P.2d 1214 (1980)). The cumulative effect of the court’s interjections constitutes a

manifest constitutional error requiring reversal and remand before a different judge. 85261-2-I/2

FACTS

In June 2022, the State charged then 15-year-old D.L.W. with escape in the

second degree in juvenile court in King County. RCW 9A.76.120(1)(b). The State

alleged that D.L.W.,

[i]n King County, Washington, on or about May 1, 2022, after having been charged with the felony of Assault in the First Degree and Unlawful Possession of a Firearm in the Second Degree, did knowingly escape from the custody of Department of Adult and Juvenile Detention, Alternatives to Secure Detention, knowing that his actions would result in leaving custody without permission.

To prove its case, the State called four witnesses to establish that D.L.W. knowingly left

custody without permission by cutting off his electronic home monitoring (EHM) ankle

bracelet. During the bench trial, the State called community custody placement and

corrections officers Sean Spencer, Fred Graves, Talia Carter, and Pamela Dunkley.

The defense did not call any witnesses.

A. Sean Spencer

The State first called Spencer, a community placement specialist, to testify

generally as to EHM contracts and the ankle monitor technology. Spencer testified that

they go over the contract with the juvenile and usually a parent, and that “we usually tell

them that just because you’re at home, you’re still in detention. So it’s home detention.”

Spencer testified that he usually summarizes the contract and does not read it step by

step because “that would take forever.” As to D.L.W. specifically, Spencer testified that

he was the one who placed D.L.W. on EHM during an earlier stint on EHM that began in

September 2021. When the State asked if he could recall conversations he had with

D.L.W. about being out of the monitoring range while on EHM or any other issue,

Spencer testified that he “believe[s] so” but could not be specific. During direct

2 85261-2-I/3

examination, Spencer said he specifically recalled going over what would happen if

D.L.W. cut off the monitor. Spencer explained that he goes over the escaping

acknowledgment: “he cut the bracelet off. You know, you’re on escape four here. In

another place with the bracelet on but you’re missing for a certain amount of time, and

you’re not supposed to be (indecipherable), you will be placed on escape status.”

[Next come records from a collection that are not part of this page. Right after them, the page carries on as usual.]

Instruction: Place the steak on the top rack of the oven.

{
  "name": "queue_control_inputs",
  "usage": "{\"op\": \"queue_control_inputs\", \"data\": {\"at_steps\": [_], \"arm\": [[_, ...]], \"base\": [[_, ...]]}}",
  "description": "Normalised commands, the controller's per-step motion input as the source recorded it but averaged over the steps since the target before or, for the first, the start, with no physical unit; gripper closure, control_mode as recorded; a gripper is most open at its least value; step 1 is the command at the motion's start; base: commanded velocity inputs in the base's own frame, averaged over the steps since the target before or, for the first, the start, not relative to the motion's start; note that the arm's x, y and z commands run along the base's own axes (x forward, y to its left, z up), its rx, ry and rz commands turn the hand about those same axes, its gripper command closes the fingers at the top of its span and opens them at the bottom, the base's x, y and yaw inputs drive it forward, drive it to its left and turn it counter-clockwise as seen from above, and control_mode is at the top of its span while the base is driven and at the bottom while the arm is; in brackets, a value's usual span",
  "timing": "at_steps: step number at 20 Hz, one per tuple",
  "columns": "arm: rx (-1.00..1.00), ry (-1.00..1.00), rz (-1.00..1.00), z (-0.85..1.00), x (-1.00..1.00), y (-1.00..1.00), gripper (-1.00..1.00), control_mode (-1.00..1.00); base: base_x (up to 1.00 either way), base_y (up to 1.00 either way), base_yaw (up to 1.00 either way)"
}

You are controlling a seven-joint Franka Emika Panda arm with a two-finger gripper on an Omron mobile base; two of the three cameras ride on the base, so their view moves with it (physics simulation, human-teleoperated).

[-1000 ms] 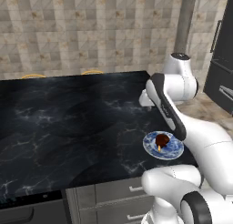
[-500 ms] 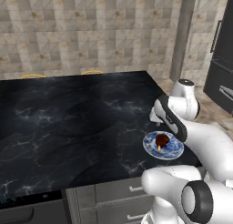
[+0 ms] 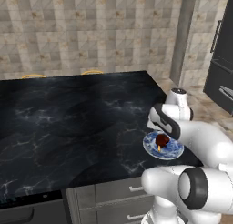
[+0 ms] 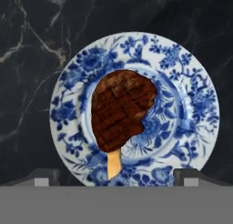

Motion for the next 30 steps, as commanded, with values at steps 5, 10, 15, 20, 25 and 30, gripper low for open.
{"op": "queue_control_inputs", "data": {"at_steps": [5,10,15,20,25,30], "arm": [[0.0,0.01,-0.05,-0.3,0.01,0.0,-1.0,-1.0],[0.01,-0.01,0.0,-0.29,0.09,-0.02,-1.0,-1.0],[0.0,0.0,0.0,-0.41,0.05,0.0,-1.0,-1.0],[0.0,0.0,0.0,-0.33,0.1,0.0,-1.0,-1.0],[0.0,0.0,0.0,-0.24,0.05,0.0,-1.0,-1.0],[0.0,0.0,0.0,-0.19,0.0,0.0,-1.0,-1.0]], "base": [[0.0,0.0,0.0],[0.0,0.0,0.0],[0.0,0.0,0.0],[0.0,0.0,0.0],[0.0,0.0,0.0],[0.0,0.0,0.0]]}}
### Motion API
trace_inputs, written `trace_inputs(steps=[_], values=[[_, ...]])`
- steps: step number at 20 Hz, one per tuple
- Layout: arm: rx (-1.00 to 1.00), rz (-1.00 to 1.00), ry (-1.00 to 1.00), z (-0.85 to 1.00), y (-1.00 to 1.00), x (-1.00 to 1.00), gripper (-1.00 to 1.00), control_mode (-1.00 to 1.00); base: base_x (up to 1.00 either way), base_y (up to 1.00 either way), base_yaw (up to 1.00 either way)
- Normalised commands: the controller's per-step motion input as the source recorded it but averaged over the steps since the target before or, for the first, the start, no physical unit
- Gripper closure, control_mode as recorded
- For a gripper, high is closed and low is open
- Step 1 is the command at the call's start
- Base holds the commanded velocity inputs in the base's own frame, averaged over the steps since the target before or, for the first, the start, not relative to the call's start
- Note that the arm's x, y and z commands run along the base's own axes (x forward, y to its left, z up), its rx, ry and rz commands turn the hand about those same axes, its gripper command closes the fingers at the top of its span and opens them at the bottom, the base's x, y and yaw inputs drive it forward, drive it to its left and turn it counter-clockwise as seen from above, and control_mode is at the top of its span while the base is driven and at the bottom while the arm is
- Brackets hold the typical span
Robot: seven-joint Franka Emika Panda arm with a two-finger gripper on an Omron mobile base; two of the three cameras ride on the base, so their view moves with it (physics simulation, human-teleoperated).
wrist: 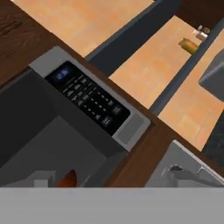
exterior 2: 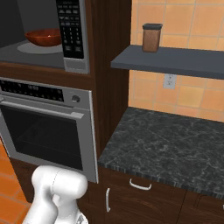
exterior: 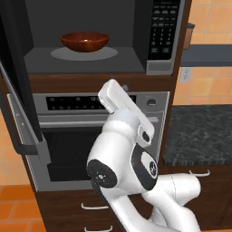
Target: Open the microwave, place the bowl with waffle inside the microwave, then close the microwave door and turn it on.
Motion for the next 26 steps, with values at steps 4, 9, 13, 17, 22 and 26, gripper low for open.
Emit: trace_inputs(steps=[4,9,13,17,22,26], values=[[-0.32,-0.1,-0.06,-0.69,-0.15,0.3,-1.0,-1.0,0.0,0.0,0.0],[-0.24,0.0,-0.24,-0.48,0.54,0.02,-1.0,-1.0,0.0,0.0,0.0],[-0.22,0.0,-0.18,-0.3,0.76,0.0,-1.0,-1.0,0.0,0.0,0.0],[-0.12,0.0,-0.17,-0.23,0.67,0.0,-1.0,-1.0,0.0,0.0,0.0],[-0.01,0.0,-0.21,-0.02,0.71,-0.06,-1.0,-1.0,0.0,0.0,0.0],[0.0,0.0,-0.1,0.0,0.88,-0.08,-1.0,-1.0,0.0,0.0,0.0]])
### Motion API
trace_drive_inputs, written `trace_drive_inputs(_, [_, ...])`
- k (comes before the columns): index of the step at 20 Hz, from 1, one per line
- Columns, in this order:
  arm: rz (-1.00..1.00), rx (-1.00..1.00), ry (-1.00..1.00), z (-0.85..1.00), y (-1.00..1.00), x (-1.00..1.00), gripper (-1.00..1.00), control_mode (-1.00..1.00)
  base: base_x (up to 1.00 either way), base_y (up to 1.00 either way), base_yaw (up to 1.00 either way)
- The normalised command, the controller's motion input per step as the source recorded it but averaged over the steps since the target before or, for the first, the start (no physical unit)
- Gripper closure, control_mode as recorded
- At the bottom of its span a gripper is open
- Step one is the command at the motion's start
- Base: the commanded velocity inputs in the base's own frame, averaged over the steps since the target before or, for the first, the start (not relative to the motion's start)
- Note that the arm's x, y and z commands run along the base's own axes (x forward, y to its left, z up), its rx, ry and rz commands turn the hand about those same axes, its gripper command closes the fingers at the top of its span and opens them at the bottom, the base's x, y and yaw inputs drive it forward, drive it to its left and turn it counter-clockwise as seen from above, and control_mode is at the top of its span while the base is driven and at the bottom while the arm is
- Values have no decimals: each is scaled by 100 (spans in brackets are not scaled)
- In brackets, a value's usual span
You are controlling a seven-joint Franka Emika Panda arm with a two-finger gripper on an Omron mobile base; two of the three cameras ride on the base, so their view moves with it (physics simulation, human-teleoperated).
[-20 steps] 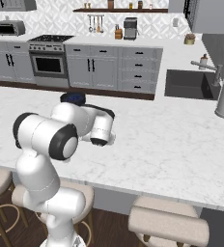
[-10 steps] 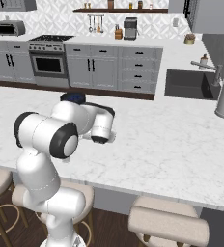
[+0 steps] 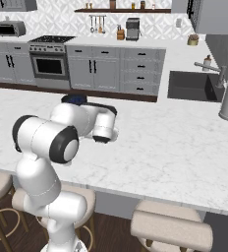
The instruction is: Take a straw from the drawer in front and place it inside the glass cup on the dining counter.
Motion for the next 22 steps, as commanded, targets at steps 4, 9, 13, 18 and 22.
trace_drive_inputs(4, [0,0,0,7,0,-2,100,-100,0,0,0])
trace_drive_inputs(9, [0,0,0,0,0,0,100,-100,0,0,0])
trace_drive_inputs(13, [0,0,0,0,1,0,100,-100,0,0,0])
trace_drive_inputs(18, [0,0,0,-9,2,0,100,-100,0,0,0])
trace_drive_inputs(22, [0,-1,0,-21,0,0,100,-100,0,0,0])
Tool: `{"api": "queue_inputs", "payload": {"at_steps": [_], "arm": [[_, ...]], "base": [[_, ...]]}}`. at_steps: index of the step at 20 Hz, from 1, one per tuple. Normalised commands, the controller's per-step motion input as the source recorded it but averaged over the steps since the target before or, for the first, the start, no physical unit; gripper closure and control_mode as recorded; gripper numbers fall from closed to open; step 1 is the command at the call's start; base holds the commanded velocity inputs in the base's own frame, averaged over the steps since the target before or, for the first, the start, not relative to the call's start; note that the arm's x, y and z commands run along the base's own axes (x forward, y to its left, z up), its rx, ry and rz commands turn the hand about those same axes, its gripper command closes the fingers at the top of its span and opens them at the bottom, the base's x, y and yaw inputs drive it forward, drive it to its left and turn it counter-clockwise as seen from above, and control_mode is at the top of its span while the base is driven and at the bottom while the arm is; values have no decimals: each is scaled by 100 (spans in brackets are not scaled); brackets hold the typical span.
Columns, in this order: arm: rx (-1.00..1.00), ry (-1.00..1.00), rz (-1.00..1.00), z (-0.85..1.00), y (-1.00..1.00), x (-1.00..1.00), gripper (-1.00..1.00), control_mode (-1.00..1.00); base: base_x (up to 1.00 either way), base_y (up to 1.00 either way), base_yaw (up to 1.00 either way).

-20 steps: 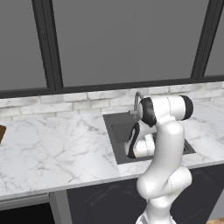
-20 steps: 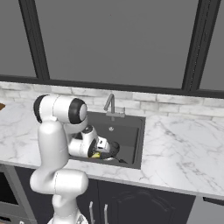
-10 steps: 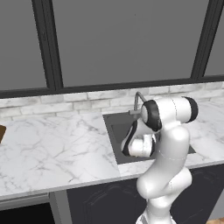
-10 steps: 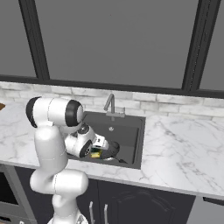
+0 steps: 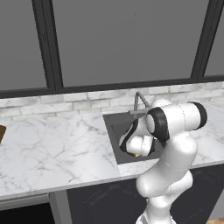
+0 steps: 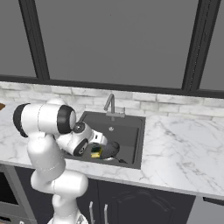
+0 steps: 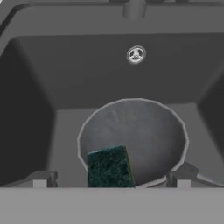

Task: Pick the pan and sponge and place them into the sink. Then turn on the water.

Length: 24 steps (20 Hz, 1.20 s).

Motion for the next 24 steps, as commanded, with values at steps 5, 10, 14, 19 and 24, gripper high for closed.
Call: {"api": "queue_inputs", "payload": {"at_steps": [5,10,14,19,24], "arm": [[2,-7,-1,32,-7,-20,-100,-100],[7,1,-1,30,-11,-31,-100,-100],[9,5,-2,30,-14,-30,-100,-100],[9,4,-2,25,-9,-35,-100,-100],[7,1,0,16,1,-51,-100,-100]], "base": [[0,0,0],[0,0,0],[0,0,0],[0,0,0],[0,0,0]]}}
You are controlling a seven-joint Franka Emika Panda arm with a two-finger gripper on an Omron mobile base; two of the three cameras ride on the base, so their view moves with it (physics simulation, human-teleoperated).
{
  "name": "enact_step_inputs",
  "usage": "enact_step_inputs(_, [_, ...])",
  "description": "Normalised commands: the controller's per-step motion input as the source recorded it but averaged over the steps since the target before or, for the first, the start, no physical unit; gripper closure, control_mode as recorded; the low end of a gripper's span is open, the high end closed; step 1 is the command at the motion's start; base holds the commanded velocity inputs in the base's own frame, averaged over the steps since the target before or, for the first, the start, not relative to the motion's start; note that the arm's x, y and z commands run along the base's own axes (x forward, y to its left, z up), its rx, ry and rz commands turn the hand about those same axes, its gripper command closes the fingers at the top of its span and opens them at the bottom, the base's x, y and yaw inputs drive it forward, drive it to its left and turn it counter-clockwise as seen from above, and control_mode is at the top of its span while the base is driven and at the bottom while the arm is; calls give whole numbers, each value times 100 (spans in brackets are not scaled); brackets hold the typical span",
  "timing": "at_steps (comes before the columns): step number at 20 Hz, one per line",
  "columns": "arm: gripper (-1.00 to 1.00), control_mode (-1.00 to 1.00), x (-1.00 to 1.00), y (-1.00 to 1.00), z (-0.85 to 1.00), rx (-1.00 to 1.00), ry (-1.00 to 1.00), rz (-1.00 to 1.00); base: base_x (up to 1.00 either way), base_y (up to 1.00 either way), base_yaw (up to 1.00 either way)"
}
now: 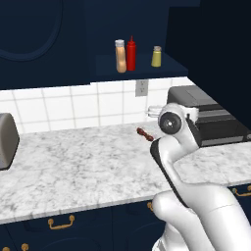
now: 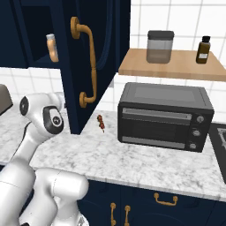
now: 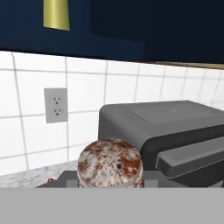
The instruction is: Put the shaker and condiment bottle from the counter next to their counterparts in the cabinet.
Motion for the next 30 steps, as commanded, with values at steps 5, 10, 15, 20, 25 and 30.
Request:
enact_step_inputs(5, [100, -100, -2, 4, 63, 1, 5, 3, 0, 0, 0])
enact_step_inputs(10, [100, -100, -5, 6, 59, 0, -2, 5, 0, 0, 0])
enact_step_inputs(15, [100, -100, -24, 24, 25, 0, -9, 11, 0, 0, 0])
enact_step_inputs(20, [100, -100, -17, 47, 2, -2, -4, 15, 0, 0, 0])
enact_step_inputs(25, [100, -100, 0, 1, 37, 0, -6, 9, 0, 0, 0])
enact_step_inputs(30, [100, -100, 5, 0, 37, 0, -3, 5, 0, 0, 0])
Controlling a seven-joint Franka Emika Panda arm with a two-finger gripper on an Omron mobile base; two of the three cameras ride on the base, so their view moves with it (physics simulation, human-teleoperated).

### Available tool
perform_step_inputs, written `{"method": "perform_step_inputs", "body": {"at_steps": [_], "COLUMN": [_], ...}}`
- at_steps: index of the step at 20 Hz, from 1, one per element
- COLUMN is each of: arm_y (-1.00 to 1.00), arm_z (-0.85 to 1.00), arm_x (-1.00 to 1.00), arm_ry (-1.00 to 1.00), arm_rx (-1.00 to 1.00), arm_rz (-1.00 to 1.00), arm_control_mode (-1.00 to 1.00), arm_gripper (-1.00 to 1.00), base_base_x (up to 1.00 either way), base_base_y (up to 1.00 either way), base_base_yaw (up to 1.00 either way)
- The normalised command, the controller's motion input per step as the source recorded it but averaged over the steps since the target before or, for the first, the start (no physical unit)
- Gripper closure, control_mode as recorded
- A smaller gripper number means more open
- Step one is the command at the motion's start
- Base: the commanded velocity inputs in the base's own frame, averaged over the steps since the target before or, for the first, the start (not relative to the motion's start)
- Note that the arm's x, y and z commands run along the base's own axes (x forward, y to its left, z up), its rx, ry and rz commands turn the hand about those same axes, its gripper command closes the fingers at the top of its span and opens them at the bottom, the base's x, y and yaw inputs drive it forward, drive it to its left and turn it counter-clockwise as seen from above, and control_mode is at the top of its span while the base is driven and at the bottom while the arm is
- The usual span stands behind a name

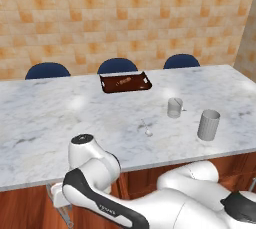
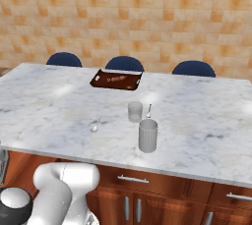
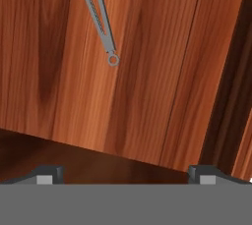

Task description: Take the tongs from the drawer on the left and place them on the dining counter next to the tray containing the kebab skewer.

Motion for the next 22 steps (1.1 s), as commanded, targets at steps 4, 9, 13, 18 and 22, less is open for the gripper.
{"method": "perform_step_inputs", "body": {"at_steps": [4, 9, 13, 18, 22], "arm_y": [0.00, 0.00, 0.01, 0.09, 0.13], "arm_z": [-0.11, -0.17, -0.39, -0.48, -0.42], "arm_x": [0.41, 0.29, 0.15, 0.12, 0.03], "arm_ry": [0.00, 0.00, 0.00, 0.00, 0.00], "arm_rx": [-0.02, 0.00, 0.00, 0.00, 0.00], "arm_rz": [0.00, 0.00, 0.00, 0.00, 0.00], "arm_control_mode": [-1.00, -1.00, -1.00, -1.00, -1.00], "arm_gripper": [-1.00, -1.00, -1.00, -1.00, -1.00], "base_base_x": [0.00, 0.00, 0.00, 0.00, 0.00], "base_base_y": [0.00, 0.00, 0.00, 0.00, 0.00], "base_base_yaw": [0.00, 0.00, 0.00, 0.00, 0.00]}}
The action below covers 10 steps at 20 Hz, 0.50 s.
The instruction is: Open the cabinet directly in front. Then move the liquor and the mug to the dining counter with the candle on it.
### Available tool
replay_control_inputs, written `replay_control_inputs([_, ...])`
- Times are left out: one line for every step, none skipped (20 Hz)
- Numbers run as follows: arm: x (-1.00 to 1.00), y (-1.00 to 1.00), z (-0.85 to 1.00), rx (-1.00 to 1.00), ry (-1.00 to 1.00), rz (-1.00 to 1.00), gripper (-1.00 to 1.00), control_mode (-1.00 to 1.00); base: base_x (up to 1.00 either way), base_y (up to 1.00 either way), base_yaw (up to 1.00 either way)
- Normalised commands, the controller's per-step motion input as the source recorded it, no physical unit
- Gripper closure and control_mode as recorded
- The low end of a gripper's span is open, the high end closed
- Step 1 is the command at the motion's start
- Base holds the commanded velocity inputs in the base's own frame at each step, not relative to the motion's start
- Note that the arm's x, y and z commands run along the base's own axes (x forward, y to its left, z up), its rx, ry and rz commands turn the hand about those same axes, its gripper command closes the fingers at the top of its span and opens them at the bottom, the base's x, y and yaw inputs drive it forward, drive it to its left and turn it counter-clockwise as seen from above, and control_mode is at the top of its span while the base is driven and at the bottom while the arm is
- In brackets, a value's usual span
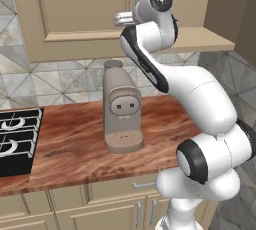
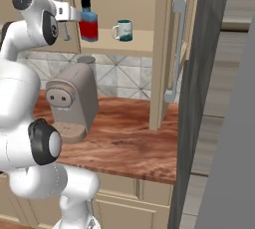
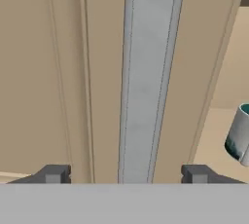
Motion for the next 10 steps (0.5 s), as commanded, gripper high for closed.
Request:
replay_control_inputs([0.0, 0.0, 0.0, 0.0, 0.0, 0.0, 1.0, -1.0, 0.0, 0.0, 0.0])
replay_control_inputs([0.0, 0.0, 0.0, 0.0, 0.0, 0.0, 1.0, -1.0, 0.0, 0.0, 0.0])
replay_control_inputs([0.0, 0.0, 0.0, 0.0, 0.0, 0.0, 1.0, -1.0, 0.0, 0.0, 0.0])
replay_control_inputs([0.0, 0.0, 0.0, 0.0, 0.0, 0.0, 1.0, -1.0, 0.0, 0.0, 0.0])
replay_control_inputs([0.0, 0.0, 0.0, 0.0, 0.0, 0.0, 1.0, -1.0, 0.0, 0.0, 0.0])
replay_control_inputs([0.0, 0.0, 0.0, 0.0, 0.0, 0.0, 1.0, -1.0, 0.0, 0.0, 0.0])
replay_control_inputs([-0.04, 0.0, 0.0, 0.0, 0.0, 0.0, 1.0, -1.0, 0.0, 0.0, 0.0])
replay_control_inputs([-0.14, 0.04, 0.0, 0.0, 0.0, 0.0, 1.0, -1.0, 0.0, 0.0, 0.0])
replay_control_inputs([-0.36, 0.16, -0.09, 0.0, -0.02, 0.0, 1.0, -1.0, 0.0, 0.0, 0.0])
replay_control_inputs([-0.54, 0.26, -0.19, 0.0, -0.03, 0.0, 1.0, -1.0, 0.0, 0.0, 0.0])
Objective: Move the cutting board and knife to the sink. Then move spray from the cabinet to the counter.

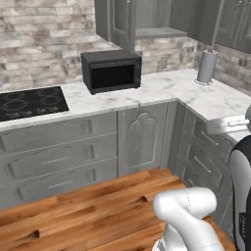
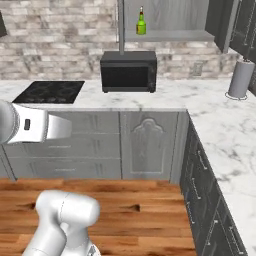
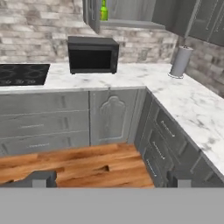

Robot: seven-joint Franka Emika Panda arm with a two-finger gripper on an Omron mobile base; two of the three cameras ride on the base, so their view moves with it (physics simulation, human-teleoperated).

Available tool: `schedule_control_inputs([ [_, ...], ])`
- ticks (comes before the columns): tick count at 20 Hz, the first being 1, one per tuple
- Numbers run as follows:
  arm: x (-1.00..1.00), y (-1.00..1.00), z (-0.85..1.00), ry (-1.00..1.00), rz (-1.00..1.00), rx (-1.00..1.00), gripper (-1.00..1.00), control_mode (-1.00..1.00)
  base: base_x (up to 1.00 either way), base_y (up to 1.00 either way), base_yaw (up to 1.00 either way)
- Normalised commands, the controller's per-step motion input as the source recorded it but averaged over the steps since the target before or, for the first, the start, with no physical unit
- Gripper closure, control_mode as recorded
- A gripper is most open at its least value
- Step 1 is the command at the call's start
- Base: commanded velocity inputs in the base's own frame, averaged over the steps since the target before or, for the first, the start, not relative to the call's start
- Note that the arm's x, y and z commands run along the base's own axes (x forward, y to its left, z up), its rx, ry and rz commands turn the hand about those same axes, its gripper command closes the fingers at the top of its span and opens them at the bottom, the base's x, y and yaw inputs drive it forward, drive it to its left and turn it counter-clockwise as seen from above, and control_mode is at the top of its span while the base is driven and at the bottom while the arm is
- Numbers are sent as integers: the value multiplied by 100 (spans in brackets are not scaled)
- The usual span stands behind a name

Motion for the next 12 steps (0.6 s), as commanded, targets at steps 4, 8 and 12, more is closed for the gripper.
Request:
schedule_control_inputs([
  [4, 0, 0, 0, 0, 0, 0, -100, 100, 45, -61, 23],
  [8, 0, 0, 0, 0, 0, 0, -100, 100, 46, -32, 24],
  [12, 0, 0, 0, 0, 0, 0, -100, 100, 71, 0, 15],
])
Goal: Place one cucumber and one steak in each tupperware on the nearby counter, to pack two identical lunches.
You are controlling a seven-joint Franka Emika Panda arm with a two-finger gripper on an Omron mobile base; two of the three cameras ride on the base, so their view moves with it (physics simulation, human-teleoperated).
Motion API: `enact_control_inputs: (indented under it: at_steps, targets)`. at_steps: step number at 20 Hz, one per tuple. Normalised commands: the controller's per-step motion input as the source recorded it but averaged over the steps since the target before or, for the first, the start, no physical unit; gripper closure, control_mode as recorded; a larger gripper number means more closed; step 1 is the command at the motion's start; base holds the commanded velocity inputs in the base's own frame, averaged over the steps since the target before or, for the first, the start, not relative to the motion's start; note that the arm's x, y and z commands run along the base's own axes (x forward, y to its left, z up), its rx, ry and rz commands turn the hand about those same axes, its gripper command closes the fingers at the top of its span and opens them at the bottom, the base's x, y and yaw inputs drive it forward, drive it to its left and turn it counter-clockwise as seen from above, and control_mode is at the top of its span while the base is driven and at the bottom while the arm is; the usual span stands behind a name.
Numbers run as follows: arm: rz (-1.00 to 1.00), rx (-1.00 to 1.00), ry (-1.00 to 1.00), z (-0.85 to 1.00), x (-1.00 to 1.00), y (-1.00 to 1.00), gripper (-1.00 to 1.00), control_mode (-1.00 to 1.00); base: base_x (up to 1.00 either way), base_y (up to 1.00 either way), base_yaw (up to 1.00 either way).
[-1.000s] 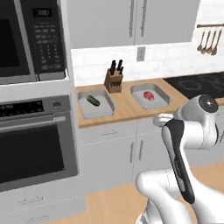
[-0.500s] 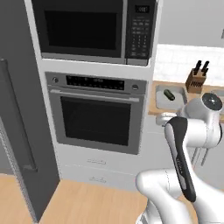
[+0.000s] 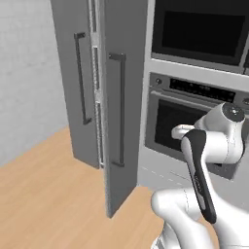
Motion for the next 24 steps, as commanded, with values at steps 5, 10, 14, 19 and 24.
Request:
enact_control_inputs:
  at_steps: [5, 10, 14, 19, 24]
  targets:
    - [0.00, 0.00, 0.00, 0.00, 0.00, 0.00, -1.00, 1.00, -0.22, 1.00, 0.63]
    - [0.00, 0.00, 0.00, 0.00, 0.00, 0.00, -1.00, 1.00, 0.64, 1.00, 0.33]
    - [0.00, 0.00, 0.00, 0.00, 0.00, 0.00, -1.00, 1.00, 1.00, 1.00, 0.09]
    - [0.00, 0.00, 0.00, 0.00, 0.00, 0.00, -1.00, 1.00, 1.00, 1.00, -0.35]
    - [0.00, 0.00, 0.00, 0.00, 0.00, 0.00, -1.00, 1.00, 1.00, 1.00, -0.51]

On cross examination, Spencer was asked if he actually remembered interacting

with D.L.W. while going over the contract or whether he was basing his answers off of

what he had read in reports. Spencer replied that he felt like he saw D.L.W. and went

over the contract “at least twice that day,” but that “I cannot say for sure.” Spencer also

could not say for certain that he interviewed D.L.W. while he was in detention. Spencer

also testified that he could not remember which parent was with D.L.W. during the

signing of the contract for the September EHM and if that parent had any questions or if

D.L.W. had any questions.

Spencer said he did not have a copy of the September contract in front of him

and the State explained to the court it did not have that contract. Spencer conceded to

the court that he could not say that he had a specific recall of going over the EHM

contract with D.L.W. or of him signing it. The court then asked the witness several more

questions.

THE COURT: How do you recognize [D.L.W.]. THE WITNESS: I know [D.L.W.] from working with him over the last year and a half. THE COURT: Okay. But back in September of 2021, did you put the actual ankle monitor or bracelet on him? THE WITNESS: I didn’t. The CSO probably did. But I was there when it happened. And we signed the contract that day. THE COURT: Okay. Do you recall specifically that you spoke to [D.L.W.] and told him what would happen if he cut off the bracelet. THE WITNESS: I did.

3 85261-2-I/4

THE COURT: This you do have specific recall. THE WITNESS: Yes, Your Honor. THE COURT: And what did you tell him at that time would happen to him if he cut off his bracelet. THE WITNESS: That he could be looking at another felony . . . . I didn’t say it would happen. That he may be looking at another felony.

Spencer also clarified that the reports that he had reviewed prior to testifying were

reports by officer Carter. The defense moved to strike Spencer’s testimony because he

did not have an independent recollection of a meeting with D.L.W. and because he

relied on hearsay.

The court struck testimony that relied on Carter’s report, but denied striking all of

the testimony, explaining, “I understand he does not have specific recall of a lot of

things. He did say, however, that he does specifically recall telling this respondent in

the period in September 2021 what would happen if he cut off his ankle bracelet.”

B. Fred Graves

The State next called Graves, a corrections sergeant with King County Jail.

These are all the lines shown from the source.